Mr. Scaramucci said in the interview. “If people are saying that HNA is
trying to buy access, then people are saying HNA is stupid.”
“I took their bid because it would protect my clients, partners and
investors,” he said. “So what did I do wrong?”
An irrepressible self-described “diva” nicknamed “the Mooch,” Mr.
Scaramucci, 53, is as outspoken as HNA’s owners are tight-lipped. His
support for Mr. Trump in the Republican primaries came late, and only
after he initially attacked Mr. Trump as a “hack politician” with “a big
mouth.” He first backed Scott Walker, the governor of Wisconsin, and
then Jeb Bush, the former Florida governor.
Still, he was one of the first Wall Street financiers to sign up with
Mr. Trump’s campaign, and has been a relentless cheerleader for him
since May, using the blunt, colorful speech that made him a frequent
news show guest. At a national business conference sponsored by
SkyBridge in May, Mr. Scaramucci said that Mr. Trump was only “saying
cuckoo-la-la things” because he knows that “the red-meat-eating Middle
American loves the swipes at the know-it-alls.”
Analysts of Chinese politics and strategy say the ties between
administration officials and companies like Anbang and HNA bear careful
watching, because while such firms are ostensibly privately owned, their
very survival depends on the good will of the Chinese government.

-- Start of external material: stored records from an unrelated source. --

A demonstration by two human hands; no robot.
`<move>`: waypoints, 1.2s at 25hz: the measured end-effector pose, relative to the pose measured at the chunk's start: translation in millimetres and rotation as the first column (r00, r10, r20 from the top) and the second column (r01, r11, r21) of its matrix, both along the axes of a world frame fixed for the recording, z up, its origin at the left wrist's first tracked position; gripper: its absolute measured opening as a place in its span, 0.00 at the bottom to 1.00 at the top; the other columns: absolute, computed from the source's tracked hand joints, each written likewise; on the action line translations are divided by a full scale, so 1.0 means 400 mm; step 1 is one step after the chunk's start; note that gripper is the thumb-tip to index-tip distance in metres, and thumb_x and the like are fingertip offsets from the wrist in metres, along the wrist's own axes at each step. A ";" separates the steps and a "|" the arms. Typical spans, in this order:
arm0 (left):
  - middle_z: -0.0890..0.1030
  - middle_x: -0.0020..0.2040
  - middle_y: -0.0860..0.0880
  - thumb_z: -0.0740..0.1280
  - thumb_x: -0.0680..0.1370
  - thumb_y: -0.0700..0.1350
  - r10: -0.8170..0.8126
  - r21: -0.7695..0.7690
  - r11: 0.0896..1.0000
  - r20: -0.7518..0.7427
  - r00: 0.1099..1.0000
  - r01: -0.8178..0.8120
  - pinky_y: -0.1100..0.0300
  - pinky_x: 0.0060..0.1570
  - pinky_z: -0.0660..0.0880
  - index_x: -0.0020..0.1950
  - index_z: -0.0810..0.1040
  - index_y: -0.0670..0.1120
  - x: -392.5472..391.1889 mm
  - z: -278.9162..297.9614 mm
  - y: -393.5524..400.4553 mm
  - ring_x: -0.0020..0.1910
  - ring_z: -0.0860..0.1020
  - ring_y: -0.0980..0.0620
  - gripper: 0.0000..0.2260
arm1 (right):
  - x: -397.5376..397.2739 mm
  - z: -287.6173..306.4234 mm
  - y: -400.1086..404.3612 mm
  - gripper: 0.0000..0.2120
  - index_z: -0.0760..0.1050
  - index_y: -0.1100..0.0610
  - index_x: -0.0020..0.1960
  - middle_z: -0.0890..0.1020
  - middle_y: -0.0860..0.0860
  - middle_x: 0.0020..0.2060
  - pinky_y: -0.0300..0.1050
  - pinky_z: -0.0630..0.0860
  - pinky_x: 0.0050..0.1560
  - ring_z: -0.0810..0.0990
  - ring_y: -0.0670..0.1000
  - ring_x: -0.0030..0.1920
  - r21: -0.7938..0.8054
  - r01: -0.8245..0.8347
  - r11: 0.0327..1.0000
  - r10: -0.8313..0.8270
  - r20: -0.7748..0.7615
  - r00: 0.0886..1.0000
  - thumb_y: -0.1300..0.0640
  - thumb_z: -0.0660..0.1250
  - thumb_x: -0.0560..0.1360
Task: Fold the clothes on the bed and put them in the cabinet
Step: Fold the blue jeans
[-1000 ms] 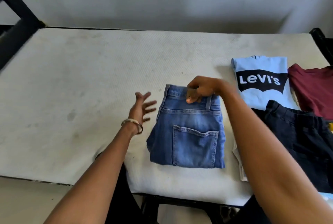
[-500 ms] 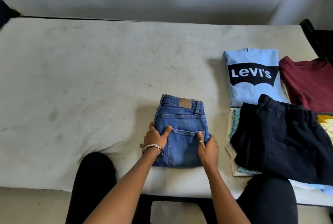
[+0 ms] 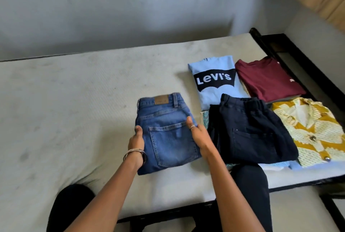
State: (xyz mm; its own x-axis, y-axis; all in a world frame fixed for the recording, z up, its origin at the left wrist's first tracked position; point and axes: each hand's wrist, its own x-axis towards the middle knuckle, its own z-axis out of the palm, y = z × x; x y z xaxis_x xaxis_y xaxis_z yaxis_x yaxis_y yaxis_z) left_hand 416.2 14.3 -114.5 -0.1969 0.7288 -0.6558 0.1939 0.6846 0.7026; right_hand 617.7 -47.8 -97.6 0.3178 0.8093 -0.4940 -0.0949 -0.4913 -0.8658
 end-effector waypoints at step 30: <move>0.37 0.79 0.54 0.56 0.81 0.60 -0.505 -0.020 -0.088 -0.861 -0.062 0.996 0.39 0.73 0.46 0.78 0.41 0.57 0.703 0.119 -0.037 0.78 0.41 0.46 0.32 | 0.564 0.071 -0.088 0.33 0.50 0.48 0.80 0.49 0.49 0.80 0.64 0.49 0.73 0.45 0.52 0.79 -0.316 -0.149 0.937 0.348 0.886 0.306 0.37 0.54 0.80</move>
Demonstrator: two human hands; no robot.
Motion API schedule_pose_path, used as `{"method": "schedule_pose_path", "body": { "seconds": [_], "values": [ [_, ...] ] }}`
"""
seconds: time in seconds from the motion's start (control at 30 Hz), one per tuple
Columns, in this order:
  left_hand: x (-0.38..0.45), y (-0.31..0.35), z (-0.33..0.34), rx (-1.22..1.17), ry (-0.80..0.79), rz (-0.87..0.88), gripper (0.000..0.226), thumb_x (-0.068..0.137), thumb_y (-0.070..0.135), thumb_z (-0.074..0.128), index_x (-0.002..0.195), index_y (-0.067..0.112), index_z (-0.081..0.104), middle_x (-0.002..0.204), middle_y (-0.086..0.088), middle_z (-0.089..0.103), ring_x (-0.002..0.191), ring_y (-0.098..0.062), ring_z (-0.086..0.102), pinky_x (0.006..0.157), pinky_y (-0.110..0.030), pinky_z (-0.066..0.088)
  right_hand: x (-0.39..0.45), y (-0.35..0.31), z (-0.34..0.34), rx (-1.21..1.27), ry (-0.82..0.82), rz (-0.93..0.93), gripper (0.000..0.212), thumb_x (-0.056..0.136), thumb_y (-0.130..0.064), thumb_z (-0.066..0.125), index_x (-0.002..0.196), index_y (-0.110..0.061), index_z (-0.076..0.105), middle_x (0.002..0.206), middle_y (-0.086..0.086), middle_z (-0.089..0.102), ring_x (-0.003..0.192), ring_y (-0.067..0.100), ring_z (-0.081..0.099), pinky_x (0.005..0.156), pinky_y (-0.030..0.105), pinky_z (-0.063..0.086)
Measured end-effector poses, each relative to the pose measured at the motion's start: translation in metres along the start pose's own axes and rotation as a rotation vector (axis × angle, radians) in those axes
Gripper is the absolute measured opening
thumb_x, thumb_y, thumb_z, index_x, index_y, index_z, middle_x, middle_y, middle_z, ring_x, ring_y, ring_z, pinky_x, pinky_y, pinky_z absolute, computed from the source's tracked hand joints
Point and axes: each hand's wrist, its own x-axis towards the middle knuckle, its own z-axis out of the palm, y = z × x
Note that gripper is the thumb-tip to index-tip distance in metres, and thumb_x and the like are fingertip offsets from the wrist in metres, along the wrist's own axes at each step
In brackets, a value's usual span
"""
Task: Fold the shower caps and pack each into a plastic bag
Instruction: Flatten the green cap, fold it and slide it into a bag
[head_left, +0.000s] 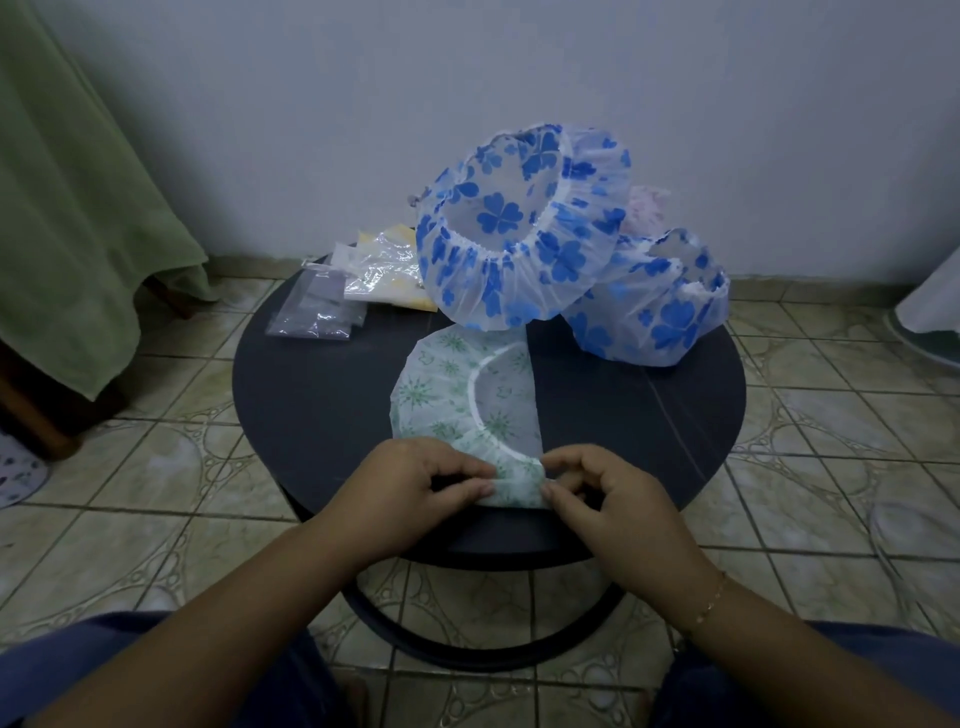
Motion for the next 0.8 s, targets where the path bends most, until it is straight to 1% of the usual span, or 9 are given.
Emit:
{"method": "schedule_pose_path", "body": {
  "seconds": [0.1,0.17,0.23,0.3,0.4,0.47,0.57,0.7,0.8],
  "values": [
    [0.002,-0.001,0.002,-0.03,-0.026,-0.053,0.025,0.081,0.034,0.071,0.105,0.039,0.069,0.073,0.032,0.064,0.089,0.012,0.058,0.078,-0.006,0.044,0.003,0.003,0.003,-0.099,0.068,-0.047,0.017,0.083,-0.015,0.07,0.091,-0.027,0.06,0.075,-0.007,0.058,0.077,0.01,0.054,0.066,0.01,0.043],
    [0.003,0.0,0.003,-0.024,-0.03,-0.055,0.028,0.082,0.033,0.07,0.109,0.04,0.067,0.081,0.037,0.062,0.088,0.01,0.059,0.077,-0.008,0.045,0.004,0.004,0.004,-0.193,0.133,-0.183,0.009,0.083,-0.018,0.069,0.087,-0.021,0.062,0.079,-0.008,0.054,0.077,0.01,0.052,0.069,0.008,0.041],
    [0.003,0.001,0.003,-0.016,-0.035,-0.051,0.029,0.083,0.032,0.069,0.112,0.039,0.066,0.087,0.037,0.061,0.086,0.007,0.06,0.076,-0.011,0.046,0.004,0.006,0.003,-0.342,0.179,-0.393,0.009,0.085,-0.023,0.061,0.085,-0.015,0.065,0.086,-0.004,0.056,0.079,0.007,0.051,0.072,0.015,0.042],
    [0.003,0.002,0.003,-0.015,-0.032,-0.05,0.031,0.084,0.032,0.068,0.114,0.039,0.065,0.09,0.036,0.06,0.084,0.005,0.061,0.075,-0.013,0.047,0.002,0.008,0.002,-0.534,0.213,-0.607,0.014,0.085,-0.021,0.059,0.088,-0.013,0.07,0.094,0.001,0.063,0.085,0.016,0.054,0.07,0.029,0.043],
    [0.004,0.002,0.005,0.005,-0.036,-0.051,0.034,0.085,0.032,0.067,0.118,0.04,0.061,0.086,0.03,0.063,0.08,0.003,0.061,0.07,-0.012,0.045,0.0,0.011,0.002,-0.694,0.213,-0.774,0.017,0.084,-0.021,0.06,0.095,-0.016,0.074,0.102,0.0,0.068,0.096,0.018,0.055,0.071,0.033,0.039],
    [0.003,0.003,0.006,0.055,-0.022,-0.03,0.037,0.087,0.034,0.064,0.123,0.042,0.057,0.078,0.023,0.064,0.078,0.003,0.058,0.067,-0.009,0.043,0.0,0.014,0.004,-0.716,0.193,-0.771,0.02,0.084,-0.024,0.06,0.097,-0.016,0.074,0.105,-0.001,0.069,0.102,0.018,0.054,0.076,0.034,0.039],
    [0.0,0.003,0.008,0.153,0.023,0.09,0.043,0.083,0.039,0.057,0.126,0.041,0.052,0.093,0.028,0.051,0.078,0.001,0.056,0.07,-0.02,0.05,0.001,0.02,0.005,-0.724,0.166,-0.726,0.025,0.086,-0.028,0.057,0.101,-0.016,0.073,0.109,-0.002,0.069,0.108,0.018,0.054,0.082,0.035,0.039],
    [-0.001,0.001,0.007,0.208,0.058,0.176,0.022,0.084,0.037,0.051,0.101,0.034,0.065,0.11,0.021,0.047,0.071,0.001,0.057,0.057,-0.027,0.053,0.0,0.023,0.006,-0.734,0.113,-0.665,0.03,0.087,-0.032,0.052,0.106,-0.018,0.072,0.112,-0.004,0.069,0.108,0.018,0.055,0.085,0.034,0.038],
    [-0.002,-0.002,0.006,0.308,0.028,0.235,0.03,0.083,0.038,0.045,0.094,0.028,0.071,0.104,0.016,0.055,0.073,-0.001,0.059,0.052,-0.027,0.054,0.0,0.022,0.006,-0.699,0.106,-0.618,0.031,0.087,-0.033,0.051,0.105,-0.019,0.073,0.11,-0.006,0.069,0.104,0.016,0.057,0.082,0.035,0.039]
  ]
}}
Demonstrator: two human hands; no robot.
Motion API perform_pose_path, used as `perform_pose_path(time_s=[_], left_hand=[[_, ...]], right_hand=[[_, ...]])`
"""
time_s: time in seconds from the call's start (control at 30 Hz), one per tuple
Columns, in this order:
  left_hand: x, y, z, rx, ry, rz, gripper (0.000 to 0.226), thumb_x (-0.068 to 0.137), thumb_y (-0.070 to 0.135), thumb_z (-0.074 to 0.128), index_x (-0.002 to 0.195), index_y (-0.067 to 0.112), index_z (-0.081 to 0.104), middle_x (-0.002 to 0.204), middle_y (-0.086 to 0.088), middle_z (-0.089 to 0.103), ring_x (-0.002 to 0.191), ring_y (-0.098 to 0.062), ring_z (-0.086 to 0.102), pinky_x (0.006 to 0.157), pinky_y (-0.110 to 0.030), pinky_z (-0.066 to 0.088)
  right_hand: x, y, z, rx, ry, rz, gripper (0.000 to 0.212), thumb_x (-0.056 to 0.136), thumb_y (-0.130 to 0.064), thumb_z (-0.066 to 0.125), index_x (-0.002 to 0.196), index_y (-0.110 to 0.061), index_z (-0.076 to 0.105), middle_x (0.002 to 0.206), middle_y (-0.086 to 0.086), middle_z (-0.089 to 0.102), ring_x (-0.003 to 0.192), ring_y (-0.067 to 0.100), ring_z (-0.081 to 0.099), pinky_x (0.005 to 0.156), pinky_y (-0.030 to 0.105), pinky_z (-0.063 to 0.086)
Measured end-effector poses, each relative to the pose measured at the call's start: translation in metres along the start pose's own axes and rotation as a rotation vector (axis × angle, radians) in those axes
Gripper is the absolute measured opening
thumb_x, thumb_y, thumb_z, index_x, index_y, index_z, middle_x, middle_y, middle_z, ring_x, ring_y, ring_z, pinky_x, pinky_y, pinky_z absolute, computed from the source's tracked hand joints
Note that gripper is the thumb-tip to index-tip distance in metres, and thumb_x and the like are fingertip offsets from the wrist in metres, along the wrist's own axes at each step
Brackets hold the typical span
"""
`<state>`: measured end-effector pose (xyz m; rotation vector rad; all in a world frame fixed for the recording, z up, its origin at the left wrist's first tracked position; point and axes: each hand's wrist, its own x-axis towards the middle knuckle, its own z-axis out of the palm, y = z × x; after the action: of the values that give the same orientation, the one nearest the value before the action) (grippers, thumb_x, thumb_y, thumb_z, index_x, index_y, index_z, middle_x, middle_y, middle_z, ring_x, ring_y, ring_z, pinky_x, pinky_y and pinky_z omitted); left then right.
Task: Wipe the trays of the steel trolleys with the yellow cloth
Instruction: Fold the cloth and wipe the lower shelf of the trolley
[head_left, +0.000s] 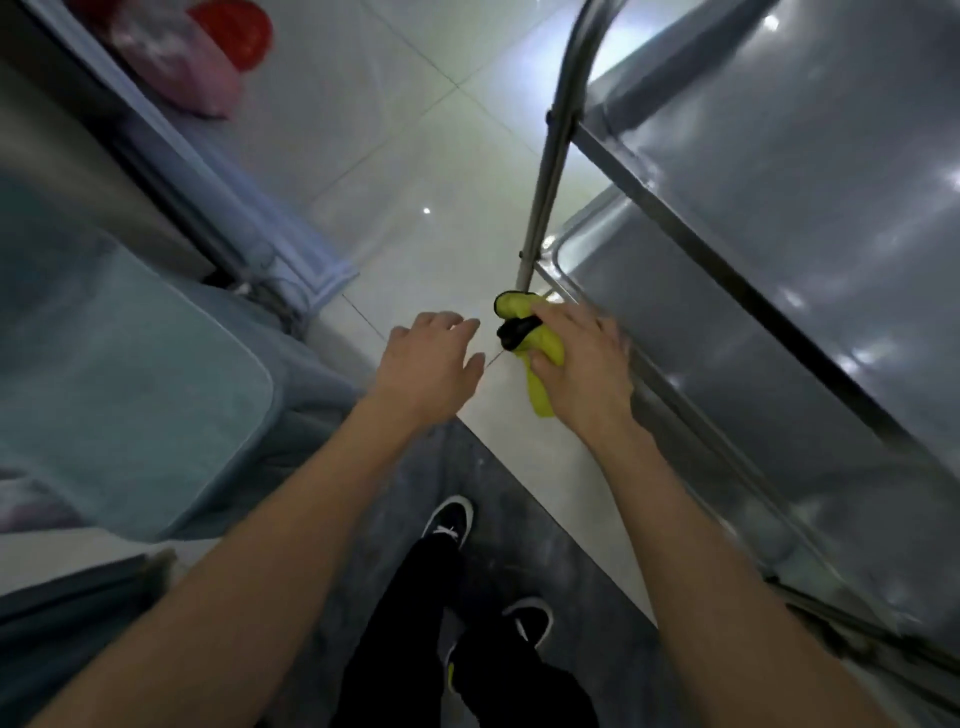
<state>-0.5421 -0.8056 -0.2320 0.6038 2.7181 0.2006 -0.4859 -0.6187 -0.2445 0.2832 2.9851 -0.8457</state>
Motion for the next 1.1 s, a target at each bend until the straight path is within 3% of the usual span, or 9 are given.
perform_pose_path(time_s=[0.13, 0.3, 0.57, 0.77, 1.1], left_hand=[[-0.034, -0.022, -0.065, -0.064, 0.019, -0.072, 0.05, 0.101, 0.043, 0.044, 0.147, 0.023, 0.045, 0.148, -0.002, 0.049, 0.134, -0.028, 0.043, 0.105, -0.049, 0.039], [-0.048, -0.07, -0.142, -0.112, 0.07, -0.1, 0.051, 0.102, 0.043, 0.045, 0.148, 0.021, 0.045, 0.146, -0.002, 0.051, 0.128, -0.028, 0.049, 0.1, -0.045, 0.044], [-0.032, -0.132, -0.252, -0.13, 0.206, -0.076, 0.051, 0.101, 0.042, 0.047, 0.148, 0.02, 0.046, 0.148, -0.005, 0.05, 0.132, -0.029, 0.047, 0.103, -0.047, 0.041], [0.018, -0.143, -0.303, -0.156, 0.263, 0.009, 0.051, 0.101, 0.041, 0.049, 0.147, 0.02, 0.047, 0.146, -0.006, 0.053, 0.13, -0.029, 0.048, 0.104, -0.049, 0.043], [0.157, -0.147, -0.37, -0.13, 0.336, 0.126, 0.052, 0.095, 0.023, 0.06, 0.146, 0.025, 0.048, 0.144, 0.002, 0.053, 0.134, -0.024, 0.043, 0.102, -0.047, 0.043]], right_hand=[[-0.001, -0.068, -0.039, -0.001, -0.035, -0.048, 0.048, 0.091, -0.028, 0.066, 0.137, -0.037, 0.054, 0.136, -0.008, 0.056, 0.119, 0.032, 0.047, 0.099, 0.048, 0.037], [0.027, -0.148, -0.074, 0.001, -0.068, -0.106, 0.048, 0.092, -0.032, 0.065, 0.139, -0.034, 0.054, 0.139, -0.011, 0.054, 0.118, 0.028, 0.045, 0.103, 0.051, 0.038], [0.091, -0.242, -0.116, 0.005, -0.016, -0.139, 0.049, 0.094, -0.034, 0.059, 0.143, -0.037, 0.049, 0.141, -0.01, 0.052, 0.117, 0.027, 0.043, 0.096, 0.044, 0.038], [0.148, -0.265, -0.136, 0.025, 0.014, -0.146, 0.049, 0.096, -0.033, 0.058, 0.143, -0.039, 0.047, 0.142, -0.012, 0.05, 0.119, 0.023, 0.04, 0.09, 0.035, 0.029], [0.288, -0.258, -0.178, 0.171, 0.01, -0.232, 0.052, 0.09, -0.02, 0.065, 0.138, -0.035, 0.055, 0.136, -0.014, 0.057, 0.118, 0.023, 0.045, 0.101, 0.044, 0.038]])
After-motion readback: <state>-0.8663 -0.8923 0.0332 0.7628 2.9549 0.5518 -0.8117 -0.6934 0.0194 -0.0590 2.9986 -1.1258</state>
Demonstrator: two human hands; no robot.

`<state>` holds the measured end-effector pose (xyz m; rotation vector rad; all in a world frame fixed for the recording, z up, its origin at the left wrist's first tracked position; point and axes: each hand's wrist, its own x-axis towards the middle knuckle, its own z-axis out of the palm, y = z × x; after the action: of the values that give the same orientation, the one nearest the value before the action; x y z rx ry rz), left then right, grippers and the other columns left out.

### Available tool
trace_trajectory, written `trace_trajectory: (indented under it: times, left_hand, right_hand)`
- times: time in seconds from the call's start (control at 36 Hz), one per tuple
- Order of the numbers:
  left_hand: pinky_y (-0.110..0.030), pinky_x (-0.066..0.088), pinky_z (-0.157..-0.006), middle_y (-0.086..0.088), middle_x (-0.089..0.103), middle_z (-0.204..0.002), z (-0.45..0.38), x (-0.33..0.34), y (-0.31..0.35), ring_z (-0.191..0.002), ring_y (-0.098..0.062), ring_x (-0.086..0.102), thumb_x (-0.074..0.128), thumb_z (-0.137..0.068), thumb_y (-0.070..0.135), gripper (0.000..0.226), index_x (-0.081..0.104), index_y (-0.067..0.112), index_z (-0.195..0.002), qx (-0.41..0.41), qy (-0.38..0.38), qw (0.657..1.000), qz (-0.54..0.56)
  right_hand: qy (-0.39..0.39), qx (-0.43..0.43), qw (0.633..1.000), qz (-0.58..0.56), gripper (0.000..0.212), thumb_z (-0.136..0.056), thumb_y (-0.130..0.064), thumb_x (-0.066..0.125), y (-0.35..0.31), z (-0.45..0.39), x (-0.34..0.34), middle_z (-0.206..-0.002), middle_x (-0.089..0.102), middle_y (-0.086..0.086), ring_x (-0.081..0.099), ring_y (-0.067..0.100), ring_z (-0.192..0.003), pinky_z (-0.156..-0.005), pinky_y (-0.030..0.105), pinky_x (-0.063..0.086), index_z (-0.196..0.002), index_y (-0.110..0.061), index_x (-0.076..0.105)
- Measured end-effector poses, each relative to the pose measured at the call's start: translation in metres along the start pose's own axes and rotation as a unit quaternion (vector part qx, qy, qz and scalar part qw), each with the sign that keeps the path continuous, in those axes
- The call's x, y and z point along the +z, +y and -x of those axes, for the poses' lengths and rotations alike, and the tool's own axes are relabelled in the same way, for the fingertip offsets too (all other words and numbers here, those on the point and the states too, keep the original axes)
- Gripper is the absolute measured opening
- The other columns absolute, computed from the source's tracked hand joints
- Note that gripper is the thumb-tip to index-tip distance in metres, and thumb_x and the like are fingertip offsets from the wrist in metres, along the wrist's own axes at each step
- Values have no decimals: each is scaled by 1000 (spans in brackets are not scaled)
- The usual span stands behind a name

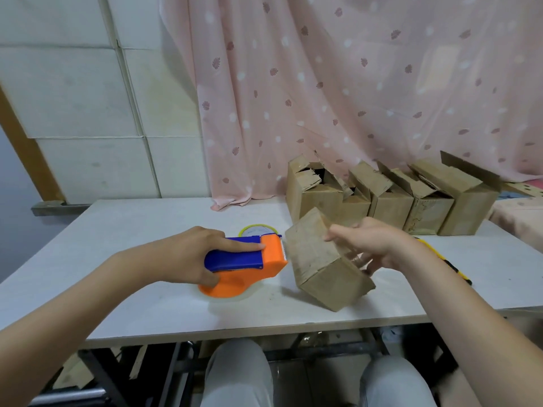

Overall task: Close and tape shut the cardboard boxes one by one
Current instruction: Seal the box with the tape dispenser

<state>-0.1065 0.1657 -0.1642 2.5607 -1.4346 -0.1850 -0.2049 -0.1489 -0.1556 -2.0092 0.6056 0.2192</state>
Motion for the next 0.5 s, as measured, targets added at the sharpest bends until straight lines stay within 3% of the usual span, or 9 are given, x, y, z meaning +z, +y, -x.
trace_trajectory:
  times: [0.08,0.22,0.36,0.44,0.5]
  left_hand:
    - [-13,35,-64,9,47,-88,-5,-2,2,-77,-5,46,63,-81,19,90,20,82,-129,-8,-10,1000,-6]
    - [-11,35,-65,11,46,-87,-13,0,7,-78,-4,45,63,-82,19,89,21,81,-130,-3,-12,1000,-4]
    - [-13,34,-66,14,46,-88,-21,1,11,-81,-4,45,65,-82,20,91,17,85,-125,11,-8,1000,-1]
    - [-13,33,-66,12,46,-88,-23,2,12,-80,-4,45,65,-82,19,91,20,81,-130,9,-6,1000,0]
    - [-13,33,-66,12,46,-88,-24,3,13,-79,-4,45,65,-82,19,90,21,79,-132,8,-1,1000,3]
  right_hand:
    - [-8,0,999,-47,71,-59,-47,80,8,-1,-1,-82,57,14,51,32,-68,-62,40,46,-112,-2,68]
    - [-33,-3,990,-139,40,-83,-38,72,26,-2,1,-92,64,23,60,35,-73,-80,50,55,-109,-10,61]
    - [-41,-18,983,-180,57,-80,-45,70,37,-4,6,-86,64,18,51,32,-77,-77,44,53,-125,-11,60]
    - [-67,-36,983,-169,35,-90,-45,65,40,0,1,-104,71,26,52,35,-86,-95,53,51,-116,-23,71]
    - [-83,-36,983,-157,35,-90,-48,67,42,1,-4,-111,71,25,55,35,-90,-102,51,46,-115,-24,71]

“They will do, and they have time and time again done, many, many things
at the behest of the Chinese government,” said Victor Shih, a professor
of political science at the University of California, San Diego who
specializes in the nexus between business and politics in China.
And few private companies have as obvious ties to the Chinese government
as HNA, whose connections rival even those of Anbang, whose chairman
married the granddaughter of Deng Xiaoping, China’s former paramount leader.
Faxes and emails sent to HNA press offices in Beijing and in Hainan were
not responded to, and phone calls were not answered. A company spokesman
in the United States declined to comment for the record.
Chen Feng, the firm’s chairman and founder, has the Chinese political
titles that are the equivalent of a peerage or knighthood. He has been a
delegate since 2002 to the high-level Communist Party conclaves held
every five years that pick the country’s leadership, a streak almost no
other private company executive can match.
While HNA’s ownership structure is murky, it has paired with a company
run by the son of a former member of the party’s top ruling body, the
Politburo Standing Committee. In 2008, HNA formed a venture in the
northern city Tianjin with Womei Investment Management, part of a group
of firms led by a son of He Guoqiang, then the Communist Party’s
powerful discipline chief, Chinese corporate records show.
With more than $90 billion in assets, HNA has been showered with cheap
loans that have helped fuel its overseas purchases. The amounts are
extraordinary for a private company.
HNA Group’s biggest lenders are two government policy banks, followed by
a gaggle of state-owned commercial banks that as of the end of 2015 gave
HNA a combined $67.4 billion line of credit, according to a bond prospectus.
One major shareholder, Guan Jun, who records show may indirectly own
more than a quarter of the company, lists his address in a rundown
apartment block in Beijing. In the filthy hallway outside his door, a
decaying bed lies upright, a bag of trash suspended from its frame.
Some in Mr. Trump’s inner circle argued that Mr. Scaramucci’s skills as
a salesman made him the perfect fit to head the White House Office of
Public Liaison. Mr. Scaramucci said he was so eager to serve his
government that he took the job for $1 a year and gave up a “phenomenal”
company.
Mr. Scaramucci, who had a controlling interest in the firm, said three
other entities bid for SkyBridge besides HNA, including one that offered
him more money but would have laid off 40 employees. HNA, which teamed
up with a second firm to buy the company, will become its majority owner.
Whether selling his firm to join the White House will prove a wise move
still seems uncertain. “Why are people so stupid to blow up their lives
to serve the country they love?” Mr. Scaramucci said in the interview on
Monday.
“Maybe that is the story you should be writing.”
Maggie Haberman contributed reporting.